That speedy reentry has also drawn interest from the US military, including the Air Force, which has paid Varda to fly instruments and take measurements relevant to hypersonic missile technology. Of the six craft Varda has paid to put into orbit so far, half have been dedicated to military research and half carried drug-related demonstrations. At Varda, such “dual use” of technology is accepted as part of being in the space business, which remains reliant on government support. The company’s founders say Varda may be the only company that employs hypersonic engineers and pharmaceutical chemists under the same roof. 这种高速再入技术也引起了美国军方(包括空军)的兴趣,他们已向 Varda 付费,用于搭载仪器并进行与高超音速导弹技术相关的测量。在 Varda 迄今为止已付费送入轨道的六个飞行器中,一半用于军事研究,另一半则进行了药物相关演示。在 Varda,这种技术的“军民两用”被视为太空业务的一部分,该行业目前仍依赖政府支持。公司创始人表示,Varda 可能是唯一一家在同一屋檐下同时雇佣高超音速工程师和药物化学家的公司。
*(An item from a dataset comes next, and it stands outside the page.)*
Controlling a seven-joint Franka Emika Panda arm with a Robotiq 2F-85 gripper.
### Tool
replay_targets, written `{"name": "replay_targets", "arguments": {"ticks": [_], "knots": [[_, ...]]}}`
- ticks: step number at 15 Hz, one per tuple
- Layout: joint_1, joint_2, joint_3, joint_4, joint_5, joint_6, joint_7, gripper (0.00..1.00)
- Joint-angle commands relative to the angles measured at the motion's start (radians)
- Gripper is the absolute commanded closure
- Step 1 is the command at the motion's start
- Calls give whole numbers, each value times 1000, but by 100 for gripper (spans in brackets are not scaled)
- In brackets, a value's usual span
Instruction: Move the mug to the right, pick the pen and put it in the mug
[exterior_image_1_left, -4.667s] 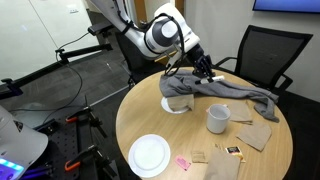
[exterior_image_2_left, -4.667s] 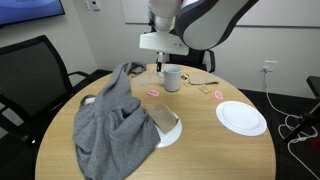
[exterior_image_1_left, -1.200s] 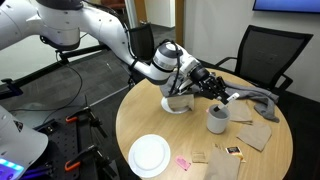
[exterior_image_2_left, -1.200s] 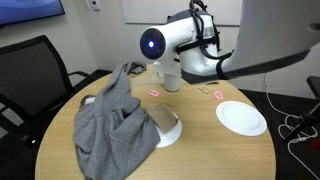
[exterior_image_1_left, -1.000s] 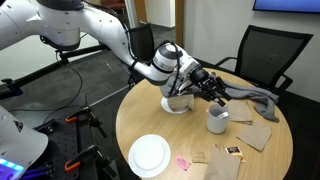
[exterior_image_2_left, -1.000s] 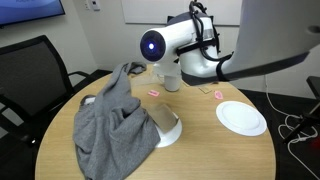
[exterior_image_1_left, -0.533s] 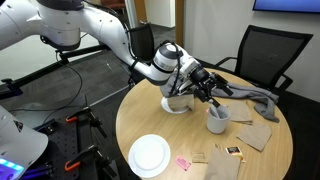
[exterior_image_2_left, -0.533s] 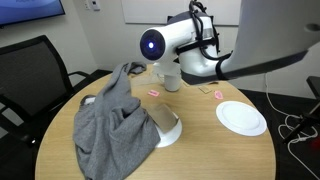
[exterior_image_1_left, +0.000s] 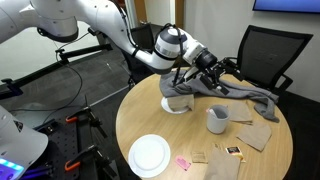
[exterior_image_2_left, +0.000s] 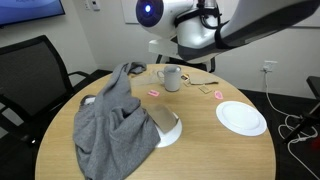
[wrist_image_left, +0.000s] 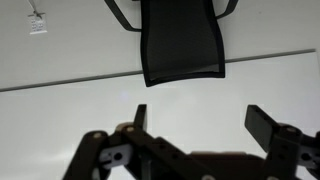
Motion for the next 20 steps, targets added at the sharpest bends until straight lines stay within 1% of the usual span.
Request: {"name": "replay_targets", "arguments": {"ticks": [1, 5, 9, 12, 16, 18, 20], "knots": [[-9, -166, 23, -84, -23, 76, -104, 0], [-36, -323, 65, -142, -15, 171, -284, 0], [-62, -485, 105, -238, -18, 248, -484, 0], [-80, -600, 138, -294, -21, 262, -643, 0], [-112, -744, 202, -346, -25, 241, -846, 0], [-140, -806, 249, -367, -27, 235, -941, 0], [-178, -855, 317, -365, -26, 207, -1029, 0]]}}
At Varda’s headquarters, drug samples are loaded into a spinning arm that creates extra-high g-forces. While that’s the opposite of microgravity, increased weight can provide clues into whether a drug will act differently under new conditions. 在 Varda 总部,药物样本被装入一个旋转臂中,以产生超高重力。虽然这与微重力相反,但增加的重量可以为药物在不同条件下是否会有不同表现提供线索。

Launching industries 启动产业

Actual space manufacturing still remains mostly an aspirational project. In 2021, Jeff Bezos, after his first trip aloft in a rocket, suggested that polluting industries should be moved beyond the atmosphere. “We need to take all heavy industry, all polluting industry, and move it into space. And keep Earth as this beautiful gem of a planet that it is,” he told MSNBC. 真正的太空制造目前仍大多处于愿景阶段。2021 年,杰夫·贝索斯(Jeff Bezos)在首次火箭飞行后建议,应将污染工业转移到大气层之外。他告诉 MSNBC:“我们需要将所有重工业、所有污染工业转移到太空中,让地球保持它作为一颗美丽星球的本来面貌。”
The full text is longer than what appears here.